Prompt:
Leaving the pictures aside, return all of the data below exactly.

********

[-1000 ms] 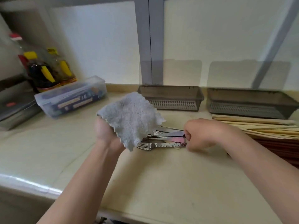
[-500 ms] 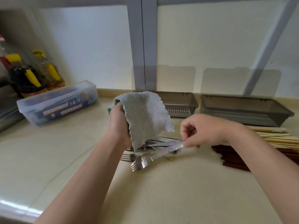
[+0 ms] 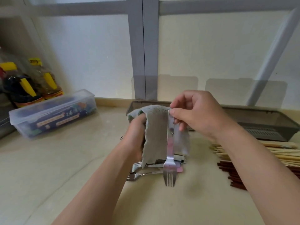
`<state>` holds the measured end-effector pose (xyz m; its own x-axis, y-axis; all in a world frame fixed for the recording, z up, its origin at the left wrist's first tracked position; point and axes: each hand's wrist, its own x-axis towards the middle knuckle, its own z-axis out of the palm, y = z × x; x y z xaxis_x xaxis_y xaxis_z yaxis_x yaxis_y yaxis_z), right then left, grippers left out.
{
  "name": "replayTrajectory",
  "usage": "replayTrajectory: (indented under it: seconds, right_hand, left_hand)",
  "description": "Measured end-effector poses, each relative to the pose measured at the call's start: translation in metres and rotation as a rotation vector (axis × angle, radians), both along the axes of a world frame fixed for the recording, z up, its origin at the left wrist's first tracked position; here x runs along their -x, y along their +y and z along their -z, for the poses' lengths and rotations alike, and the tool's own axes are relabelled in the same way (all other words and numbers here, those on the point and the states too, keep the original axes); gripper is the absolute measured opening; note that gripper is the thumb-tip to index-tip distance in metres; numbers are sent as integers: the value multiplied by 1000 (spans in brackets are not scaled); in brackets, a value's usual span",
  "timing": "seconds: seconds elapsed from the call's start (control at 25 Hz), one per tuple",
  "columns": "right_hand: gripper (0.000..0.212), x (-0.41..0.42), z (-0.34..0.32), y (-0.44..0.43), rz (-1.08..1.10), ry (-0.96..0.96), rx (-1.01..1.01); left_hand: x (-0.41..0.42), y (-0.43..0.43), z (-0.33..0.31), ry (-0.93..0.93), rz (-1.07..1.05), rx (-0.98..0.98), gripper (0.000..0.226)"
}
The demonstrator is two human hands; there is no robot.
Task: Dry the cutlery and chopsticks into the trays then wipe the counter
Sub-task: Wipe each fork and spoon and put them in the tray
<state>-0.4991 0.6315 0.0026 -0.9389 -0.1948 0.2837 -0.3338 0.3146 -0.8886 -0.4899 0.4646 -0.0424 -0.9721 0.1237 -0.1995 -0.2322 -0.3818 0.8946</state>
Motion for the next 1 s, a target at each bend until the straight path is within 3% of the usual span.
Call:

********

Response to this exercise:
[-1000 ms] 
[-500 ms] 
[+0 ms] 
`<state>` holds the measured end-effector pose (xyz m; its own x-axis, y-axis; all in a world frame fixed for the recording, z up, its origin at the left wrist's first tracked position; point and axes: each hand's wrist, its own x-axis towards the middle knuckle, its own z-axis out of the palm, y = z × x; x y z xaxis_x xaxis_y xaxis_z yaxis_x yaxis_y yaxis_z), right then left, grippers left out.
{
  "name": "replayTrajectory",
  "usage": "replayTrajectory: (indented under it: seconds, right_hand, left_hand)",
  "description": "Measured end-effector poses, each relative to the pose measured at the call's start: translation in metres and rotation as a rotation vector (axis × angle, radians), both along the axes of a world frame fixed for the recording, z up, its origin at the left wrist's first tracked position; here x runs along their -x, y along their +y and z along their -z, for the poses' lengths and rotations alike, and the tool's own axes are relabelled in the same way (all other words and numbers here, those on the point and the states too, keep the original axes); gripper is the absolute measured opening; note that gripper is the thumb-tip to index-tip distance in metres; numbers are sent as integers: the value multiplied by 1000 (spans in brackets are not scaled); in brackets, a value's usual span",
  "timing": "seconds: seconds elapsed from the call's start (control at 25 Hz), one per tuple",
  "columns": "right_hand: gripper (0.000..0.212), x (-0.41..0.42), z (-0.34..0.32), y (-0.44..0.43), rz (-1.08..1.10), ry (-0.96..0.96), rx (-1.01..1.01); left_hand: x (-0.41..0.42), y (-0.43..0.43), z (-0.33..0.31), ry (-0.93..0.93), rz (-1.07..1.05), rx (-0.98..0.98), gripper (0.000..0.226)"
}
The demonstrator is two human hands; there is no robot.
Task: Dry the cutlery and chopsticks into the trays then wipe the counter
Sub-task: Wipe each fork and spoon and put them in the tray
<state>-0.4991 0.6315 0.0026 -0.9389 -0.1948 0.2837 -0.3338 0.3146 -0.8886 -0.4899 0.4646 -0.0424 -0.9721 0.1237 -0.1995 -0.2322 -0.3818 0.8946</state>
Motion for the next 1 s, a target at each bend until the straight path is within 3% of the usual span.
Call:

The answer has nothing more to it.